The principles released will guide them to recognise skills and experience gained through unpaid and caring work and ensure they are "utilised and rewarded".
Rachel Mackintosh, the Council of Trade Unions Vice President, said she was delighted that the principles acknowledged parenting and caring as unpaid work.
She said it meant addressing the disadvantage women faced in pay, progression, security of employment and retirement income because of that time out of the workforce.
"Many women take time out of the workforce to do unpaid work. I am thrilled that these principles recognise this - as it is often never properly addressed.
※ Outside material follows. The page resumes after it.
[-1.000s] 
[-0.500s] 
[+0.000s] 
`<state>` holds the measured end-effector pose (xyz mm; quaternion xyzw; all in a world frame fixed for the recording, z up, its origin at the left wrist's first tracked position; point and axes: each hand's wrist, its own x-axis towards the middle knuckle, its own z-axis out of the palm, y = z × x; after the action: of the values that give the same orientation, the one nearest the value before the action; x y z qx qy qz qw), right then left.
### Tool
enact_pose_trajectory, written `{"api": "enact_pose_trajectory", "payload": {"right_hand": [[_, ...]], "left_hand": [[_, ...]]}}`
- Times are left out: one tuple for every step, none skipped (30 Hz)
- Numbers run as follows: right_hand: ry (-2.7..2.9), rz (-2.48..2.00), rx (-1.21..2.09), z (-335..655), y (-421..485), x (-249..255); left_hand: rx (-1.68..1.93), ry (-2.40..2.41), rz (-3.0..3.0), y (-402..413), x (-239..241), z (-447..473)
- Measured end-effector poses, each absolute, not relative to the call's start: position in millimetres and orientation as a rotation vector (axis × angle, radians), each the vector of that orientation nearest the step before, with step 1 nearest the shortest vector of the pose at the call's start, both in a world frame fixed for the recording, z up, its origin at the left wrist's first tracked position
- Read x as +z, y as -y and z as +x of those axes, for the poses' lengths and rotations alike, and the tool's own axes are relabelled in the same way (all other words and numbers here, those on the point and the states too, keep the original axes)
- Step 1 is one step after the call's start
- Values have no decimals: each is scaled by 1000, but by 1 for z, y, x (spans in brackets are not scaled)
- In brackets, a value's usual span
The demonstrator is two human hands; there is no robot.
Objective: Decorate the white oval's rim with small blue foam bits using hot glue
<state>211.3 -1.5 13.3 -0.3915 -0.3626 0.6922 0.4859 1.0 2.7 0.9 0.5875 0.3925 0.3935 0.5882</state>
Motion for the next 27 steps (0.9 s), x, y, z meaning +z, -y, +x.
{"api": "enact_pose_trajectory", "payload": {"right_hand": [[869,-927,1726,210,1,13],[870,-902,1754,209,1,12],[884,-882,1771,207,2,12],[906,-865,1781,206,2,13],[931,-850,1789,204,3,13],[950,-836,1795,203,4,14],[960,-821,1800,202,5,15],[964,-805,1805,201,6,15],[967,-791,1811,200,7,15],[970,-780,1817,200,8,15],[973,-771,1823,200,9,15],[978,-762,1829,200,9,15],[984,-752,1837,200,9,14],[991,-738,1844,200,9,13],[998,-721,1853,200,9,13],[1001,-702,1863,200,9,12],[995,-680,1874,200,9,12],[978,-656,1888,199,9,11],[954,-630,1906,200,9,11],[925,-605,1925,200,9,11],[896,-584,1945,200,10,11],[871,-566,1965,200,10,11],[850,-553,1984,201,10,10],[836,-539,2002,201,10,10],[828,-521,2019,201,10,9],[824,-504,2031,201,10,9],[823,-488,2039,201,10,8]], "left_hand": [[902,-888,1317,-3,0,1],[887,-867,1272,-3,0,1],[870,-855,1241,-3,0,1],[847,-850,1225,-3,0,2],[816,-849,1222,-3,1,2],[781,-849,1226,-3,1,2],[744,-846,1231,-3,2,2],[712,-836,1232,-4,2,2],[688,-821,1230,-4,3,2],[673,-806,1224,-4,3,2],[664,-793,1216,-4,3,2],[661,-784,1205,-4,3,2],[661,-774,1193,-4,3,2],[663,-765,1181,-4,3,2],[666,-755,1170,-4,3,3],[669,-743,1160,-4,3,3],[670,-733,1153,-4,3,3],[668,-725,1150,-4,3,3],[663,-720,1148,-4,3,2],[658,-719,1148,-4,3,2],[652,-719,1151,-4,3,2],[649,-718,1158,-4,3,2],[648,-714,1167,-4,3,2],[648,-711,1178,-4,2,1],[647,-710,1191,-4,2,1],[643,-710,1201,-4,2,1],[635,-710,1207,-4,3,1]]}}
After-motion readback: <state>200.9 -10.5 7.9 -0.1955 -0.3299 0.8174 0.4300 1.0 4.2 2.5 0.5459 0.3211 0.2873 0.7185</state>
These principles mean that work will be designed to recognise the skills used in unpaid work, and make sure women's pay and advancement will not stagnate through taking time out of the workforce."
She also welcomed principles aimed at eliminating conscious and unconscious gender bias and maintaining transparent employment and pay practices.
Genter said the principles would guide all Government work on gender pay and ensure women's contributions, skills and experience across the board, including in unpaid work.
State Services Minister Chris Hipkins said the principles were developed by state sector unions and agencies, including the State Services Commission.
"The Government recognises that workplace gender equality must be addressed by policies around recruitment, remuneration, career progression and many more."
The SSC said the gap had narrowed over recent years partly because of the increasing proportion of women in senior leadership roles (48 per cent, up from 38 per cent in 2008) and closing gender pay differences in large workforces, such as IT, social, health and education workers.
Statistic New Zealand calculated last year's nation-wide pay gap at 9.4 per cent based on median pay rather than the average pay model the State Services Commission prefers. The public service pay using median pay was slightly higher, at 9.7 per cent.